** Opening Dataset excerpts block **

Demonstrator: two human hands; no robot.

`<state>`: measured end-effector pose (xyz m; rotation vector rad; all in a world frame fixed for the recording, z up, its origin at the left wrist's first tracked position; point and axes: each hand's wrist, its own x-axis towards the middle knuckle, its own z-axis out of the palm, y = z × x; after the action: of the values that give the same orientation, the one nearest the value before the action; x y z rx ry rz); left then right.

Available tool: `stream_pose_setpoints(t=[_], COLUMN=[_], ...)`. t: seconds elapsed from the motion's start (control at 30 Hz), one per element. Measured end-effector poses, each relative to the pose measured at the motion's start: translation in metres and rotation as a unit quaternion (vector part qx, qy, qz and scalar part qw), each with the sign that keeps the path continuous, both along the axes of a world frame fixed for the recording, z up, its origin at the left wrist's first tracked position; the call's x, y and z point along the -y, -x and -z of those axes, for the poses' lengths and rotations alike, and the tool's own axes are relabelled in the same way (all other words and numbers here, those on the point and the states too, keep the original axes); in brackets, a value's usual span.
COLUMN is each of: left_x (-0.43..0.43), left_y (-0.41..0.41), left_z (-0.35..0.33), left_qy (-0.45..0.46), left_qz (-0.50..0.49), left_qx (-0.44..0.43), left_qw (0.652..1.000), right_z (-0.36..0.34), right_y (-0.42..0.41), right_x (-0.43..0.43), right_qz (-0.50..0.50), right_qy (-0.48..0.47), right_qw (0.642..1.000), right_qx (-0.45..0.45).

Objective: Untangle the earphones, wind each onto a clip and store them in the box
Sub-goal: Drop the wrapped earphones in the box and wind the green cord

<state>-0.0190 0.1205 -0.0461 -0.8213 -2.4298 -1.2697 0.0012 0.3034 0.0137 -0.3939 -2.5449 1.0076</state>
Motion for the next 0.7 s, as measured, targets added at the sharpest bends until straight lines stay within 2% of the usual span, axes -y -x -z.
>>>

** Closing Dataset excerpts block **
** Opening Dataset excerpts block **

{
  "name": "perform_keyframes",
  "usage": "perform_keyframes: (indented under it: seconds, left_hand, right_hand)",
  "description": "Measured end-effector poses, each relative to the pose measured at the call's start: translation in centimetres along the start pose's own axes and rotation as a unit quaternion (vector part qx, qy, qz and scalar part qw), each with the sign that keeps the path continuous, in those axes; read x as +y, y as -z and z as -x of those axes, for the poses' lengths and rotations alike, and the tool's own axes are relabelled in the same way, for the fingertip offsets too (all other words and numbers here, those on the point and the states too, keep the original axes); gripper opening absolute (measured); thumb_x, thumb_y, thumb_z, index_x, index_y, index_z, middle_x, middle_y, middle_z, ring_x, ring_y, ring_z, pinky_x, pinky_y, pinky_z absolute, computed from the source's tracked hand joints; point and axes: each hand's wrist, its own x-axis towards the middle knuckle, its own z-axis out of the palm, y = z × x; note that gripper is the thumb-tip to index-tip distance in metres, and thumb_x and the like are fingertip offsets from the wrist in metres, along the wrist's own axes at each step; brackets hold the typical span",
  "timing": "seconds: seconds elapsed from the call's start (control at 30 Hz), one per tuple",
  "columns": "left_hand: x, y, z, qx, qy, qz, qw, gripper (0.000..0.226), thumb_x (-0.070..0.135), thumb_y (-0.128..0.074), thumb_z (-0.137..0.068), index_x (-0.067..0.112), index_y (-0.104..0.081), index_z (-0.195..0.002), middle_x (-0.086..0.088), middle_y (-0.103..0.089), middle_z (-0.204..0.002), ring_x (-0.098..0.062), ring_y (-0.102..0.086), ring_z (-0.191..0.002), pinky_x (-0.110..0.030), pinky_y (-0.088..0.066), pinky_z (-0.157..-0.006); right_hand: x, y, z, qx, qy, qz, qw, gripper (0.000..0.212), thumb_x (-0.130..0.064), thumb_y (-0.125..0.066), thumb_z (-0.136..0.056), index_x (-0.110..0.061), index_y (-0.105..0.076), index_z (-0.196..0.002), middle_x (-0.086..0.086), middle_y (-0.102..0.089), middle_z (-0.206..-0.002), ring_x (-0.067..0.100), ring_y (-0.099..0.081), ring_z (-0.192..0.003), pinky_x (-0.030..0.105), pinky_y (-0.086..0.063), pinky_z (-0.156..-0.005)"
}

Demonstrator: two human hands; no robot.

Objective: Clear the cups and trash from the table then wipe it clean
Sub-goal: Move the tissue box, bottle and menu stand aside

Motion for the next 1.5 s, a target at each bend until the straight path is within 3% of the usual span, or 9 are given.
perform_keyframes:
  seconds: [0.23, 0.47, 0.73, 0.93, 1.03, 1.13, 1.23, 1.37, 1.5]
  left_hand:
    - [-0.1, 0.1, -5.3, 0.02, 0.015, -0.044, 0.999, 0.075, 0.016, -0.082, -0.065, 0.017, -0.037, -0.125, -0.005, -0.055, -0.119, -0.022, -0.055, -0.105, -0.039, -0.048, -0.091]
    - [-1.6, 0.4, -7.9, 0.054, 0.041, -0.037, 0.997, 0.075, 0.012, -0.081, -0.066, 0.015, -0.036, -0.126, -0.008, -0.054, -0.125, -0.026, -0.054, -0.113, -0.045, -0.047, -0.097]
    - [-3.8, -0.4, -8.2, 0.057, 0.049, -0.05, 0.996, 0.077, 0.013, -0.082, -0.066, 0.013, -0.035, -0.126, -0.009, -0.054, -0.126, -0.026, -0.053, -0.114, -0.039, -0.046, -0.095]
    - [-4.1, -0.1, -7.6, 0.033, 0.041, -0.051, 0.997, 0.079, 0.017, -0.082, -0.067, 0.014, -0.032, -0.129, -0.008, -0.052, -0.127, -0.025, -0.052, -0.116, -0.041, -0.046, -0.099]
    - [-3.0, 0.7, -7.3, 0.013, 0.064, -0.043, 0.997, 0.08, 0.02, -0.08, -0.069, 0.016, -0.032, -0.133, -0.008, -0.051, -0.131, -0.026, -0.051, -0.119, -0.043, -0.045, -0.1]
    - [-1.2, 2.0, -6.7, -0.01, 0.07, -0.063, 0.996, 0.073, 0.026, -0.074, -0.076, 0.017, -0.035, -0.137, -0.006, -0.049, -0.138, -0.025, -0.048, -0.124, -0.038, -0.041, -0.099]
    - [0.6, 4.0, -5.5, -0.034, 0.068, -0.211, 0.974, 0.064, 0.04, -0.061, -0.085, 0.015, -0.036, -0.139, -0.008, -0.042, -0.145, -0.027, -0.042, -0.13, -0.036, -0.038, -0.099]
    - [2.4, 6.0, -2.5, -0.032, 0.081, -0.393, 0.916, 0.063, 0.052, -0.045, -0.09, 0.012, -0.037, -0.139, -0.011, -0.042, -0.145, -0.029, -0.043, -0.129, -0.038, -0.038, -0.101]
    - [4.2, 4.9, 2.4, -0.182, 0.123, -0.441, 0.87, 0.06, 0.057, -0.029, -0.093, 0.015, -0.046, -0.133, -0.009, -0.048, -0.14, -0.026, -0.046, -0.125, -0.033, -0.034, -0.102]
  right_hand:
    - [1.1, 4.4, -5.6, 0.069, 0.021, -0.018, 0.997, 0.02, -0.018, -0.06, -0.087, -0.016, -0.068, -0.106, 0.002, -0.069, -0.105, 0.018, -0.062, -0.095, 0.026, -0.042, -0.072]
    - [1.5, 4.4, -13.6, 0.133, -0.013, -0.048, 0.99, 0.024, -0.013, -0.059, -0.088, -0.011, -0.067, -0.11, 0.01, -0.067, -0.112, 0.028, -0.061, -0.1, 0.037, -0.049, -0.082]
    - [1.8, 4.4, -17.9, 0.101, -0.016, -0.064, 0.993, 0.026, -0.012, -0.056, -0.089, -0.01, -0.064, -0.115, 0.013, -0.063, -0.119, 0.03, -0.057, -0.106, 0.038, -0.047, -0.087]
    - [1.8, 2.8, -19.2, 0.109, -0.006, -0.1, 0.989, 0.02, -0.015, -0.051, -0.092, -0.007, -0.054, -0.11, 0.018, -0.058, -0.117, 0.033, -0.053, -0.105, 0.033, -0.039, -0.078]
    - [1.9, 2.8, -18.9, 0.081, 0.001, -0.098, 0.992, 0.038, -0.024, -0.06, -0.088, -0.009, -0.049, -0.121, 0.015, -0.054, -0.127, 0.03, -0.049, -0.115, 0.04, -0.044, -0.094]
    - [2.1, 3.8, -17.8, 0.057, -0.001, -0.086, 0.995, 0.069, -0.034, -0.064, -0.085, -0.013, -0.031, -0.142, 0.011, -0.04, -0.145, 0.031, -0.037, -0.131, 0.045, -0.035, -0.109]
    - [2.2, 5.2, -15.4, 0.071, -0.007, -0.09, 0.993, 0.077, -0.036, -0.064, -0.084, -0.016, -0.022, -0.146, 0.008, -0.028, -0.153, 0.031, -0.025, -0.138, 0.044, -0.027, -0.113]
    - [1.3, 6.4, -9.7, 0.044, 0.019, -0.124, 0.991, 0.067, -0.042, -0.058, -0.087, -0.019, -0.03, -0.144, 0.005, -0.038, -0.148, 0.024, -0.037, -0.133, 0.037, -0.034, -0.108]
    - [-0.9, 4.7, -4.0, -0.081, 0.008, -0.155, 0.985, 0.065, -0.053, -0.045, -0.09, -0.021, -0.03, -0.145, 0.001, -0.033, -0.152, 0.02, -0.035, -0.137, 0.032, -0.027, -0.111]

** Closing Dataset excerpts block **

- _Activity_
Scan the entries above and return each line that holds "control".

- _Response below_
Available tool: `stream_pose_setpoints(t=[_], COLUMN=[_], ...)`. t: seconds elapsed from the motion's start (control at 30 Hz), one per element. Measured end-effector poses, each relative to the pose measured at the motion's start: translation in metres and rotation as a unit quaternion (vector part qx, qy, qz and scalar part qw), each with the sign that keeps the path continuous, both along the axes of a world frame fixed for the recording, z up, its origin at the left wrist's first tracked position; the call's x, y and z point along the -y, -x and -z of those axes, for the poses' lengths and rotations alike, and the tool's own axes are relabelled in the same way (all other words and numbers here, those on the point and the states too, keep the original axes); in brackets, a value's usual span.
  "timing": "seconds: seconds elapsed from the call's start (control at 30 Hz), one per tuple",

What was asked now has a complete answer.